A verbatim copy of the records below, pictures omitted, is the task.

________

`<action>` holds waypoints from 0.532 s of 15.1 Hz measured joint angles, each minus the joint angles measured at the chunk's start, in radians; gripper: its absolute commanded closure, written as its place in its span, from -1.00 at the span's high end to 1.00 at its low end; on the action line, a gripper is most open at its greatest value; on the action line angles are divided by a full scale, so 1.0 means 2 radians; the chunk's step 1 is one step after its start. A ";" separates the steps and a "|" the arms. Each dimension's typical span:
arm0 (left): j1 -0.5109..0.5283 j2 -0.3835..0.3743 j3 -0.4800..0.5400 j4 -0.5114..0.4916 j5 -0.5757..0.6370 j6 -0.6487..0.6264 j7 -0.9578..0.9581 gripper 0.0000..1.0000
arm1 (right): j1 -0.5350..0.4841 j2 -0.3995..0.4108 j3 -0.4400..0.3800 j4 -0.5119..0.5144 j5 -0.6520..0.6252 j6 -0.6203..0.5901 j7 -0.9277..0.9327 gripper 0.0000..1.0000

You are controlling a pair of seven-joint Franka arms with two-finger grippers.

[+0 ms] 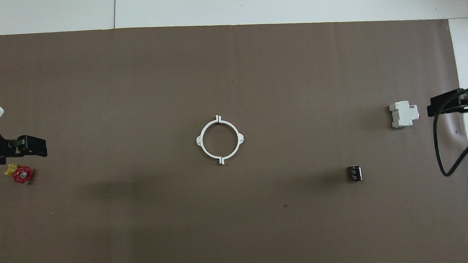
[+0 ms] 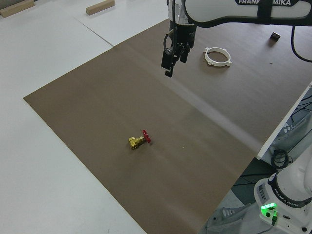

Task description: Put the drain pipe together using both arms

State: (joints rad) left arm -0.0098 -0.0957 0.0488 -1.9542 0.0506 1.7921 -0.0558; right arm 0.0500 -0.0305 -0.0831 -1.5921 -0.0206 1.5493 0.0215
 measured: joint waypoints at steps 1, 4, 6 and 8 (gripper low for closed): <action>0.000 0.000 0.000 0.000 0.000 -0.001 0.000 1.00 | 0.000 0.000 0.000 0.000 0.000 0.000 0.000 1.00; 0.000 -0.005 -0.006 0.009 -0.001 -0.021 0.001 1.00 | 0.000 0.000 0.000 0.000 0.000 0.000 0.000 1.00; -0.001 -0.012 -0.011 0.030 -0.001 -0.059 0.001 1.00 | 0.000 0.000 0.000 0.000 0.000 0.000 0.000 1.00; -0.002 -0.011 -0.012 0.042 -0.001 -0.087 0.002 1.00 | 0.000 0.000 0.000 0.000 0.000 0.000 0.000 1.00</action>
State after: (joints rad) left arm -0.0137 -0.1174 0.0256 -1.8694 0.0484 1.6175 -0.0521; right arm 0.0499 -0.0305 -0.0831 -1.5921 -0.0206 1.5493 0.0215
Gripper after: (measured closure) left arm 0.000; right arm 0.000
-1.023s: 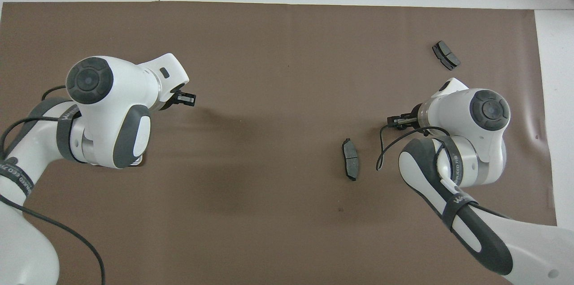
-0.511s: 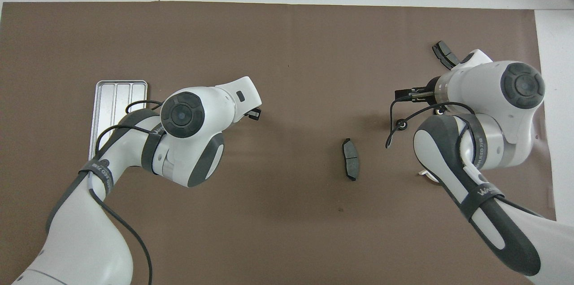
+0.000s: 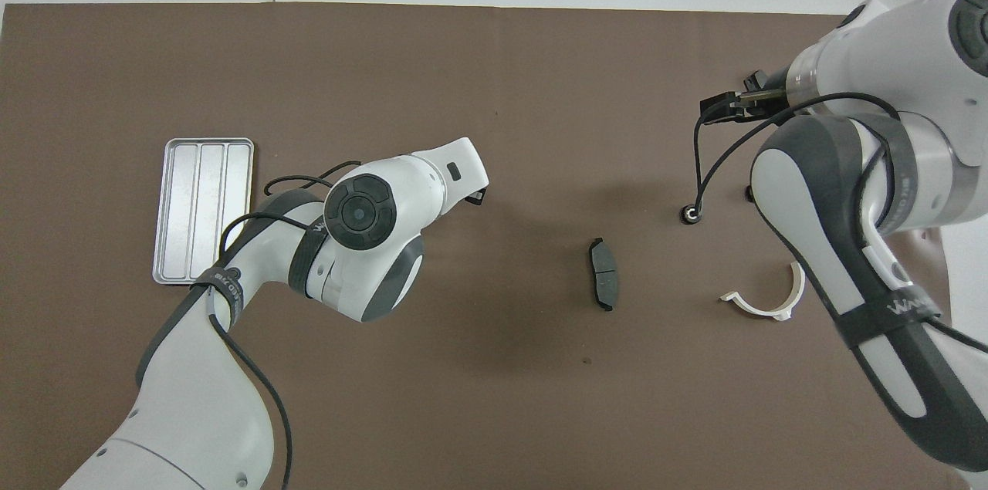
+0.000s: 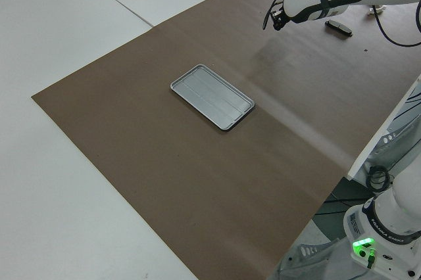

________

* [Result for this exercise]
`<action>` holds waypoints from 0.532 s of 15.1 Hz measured joint angles, each minus the joint angles measured at the chunk's start, in radians; gripper: its absolute commanded closure, written as its place in its span, from -1.00 at the span's high end to 1.00 at its low end; on the action line, a gripper is most open at its greatest value; on the action line angles are divided by a full scale, so 1.0 means 2 radians; the chunk's step 1 is one step after its start. A ";" separates the steps and a "|" the arms. Each dimension's typical span:
arm0 (left): j1 -0.5109..0.5283 j2 -0.3835..0.3743 j3 -0.4800..0.5400 j4 -0.5114..0.4916 j5 -0.5757..0.6370 j6 -0.6487..0.6264 j7 -0.9578..0.9581 gripper 0.0000..1.0000
arm1 (right): j1 -0.5350..0.4841 j2 -0.3995..0.4108 j3 -0.4400..0.3800 j4 -0.5119..0.5144 j5 -0.6520..0.6252 j6 -0.6203..0.5901 j7 -0.9277..0.9327 gripper 0.0000..1.0000

You are controlling a pair of seven-joint Franka arms with two-finger grippers.

[+0 ms] 
[+0 ms] 

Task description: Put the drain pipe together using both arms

State: (joints rad) left arm -0.0098 -0.0957 0.0488 -1.9542 0.0506 1.7921 -0.0558; right arm 0.0500 -0.0305 -0.0831 -1.5921 -0.0206 1.5493 0.0215
 measured: joint waypoints at steps 1, 4, 6 and 8 (gripper low for closed): <action>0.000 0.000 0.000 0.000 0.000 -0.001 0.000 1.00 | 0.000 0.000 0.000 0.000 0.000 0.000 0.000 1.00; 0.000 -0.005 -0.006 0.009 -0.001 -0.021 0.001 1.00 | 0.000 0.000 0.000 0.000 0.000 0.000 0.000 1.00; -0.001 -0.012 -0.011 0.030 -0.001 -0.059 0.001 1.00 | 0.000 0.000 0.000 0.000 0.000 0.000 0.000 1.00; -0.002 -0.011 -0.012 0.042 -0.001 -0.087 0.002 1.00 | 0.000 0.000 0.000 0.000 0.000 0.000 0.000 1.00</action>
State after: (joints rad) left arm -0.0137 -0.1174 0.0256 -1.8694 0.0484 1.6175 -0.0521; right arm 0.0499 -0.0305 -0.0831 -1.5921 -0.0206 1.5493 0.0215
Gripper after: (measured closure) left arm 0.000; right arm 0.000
-1.023s: 
-0.511s: 
+0.000s: 
+0.000s: 

The output contains the complete answer to the exercise.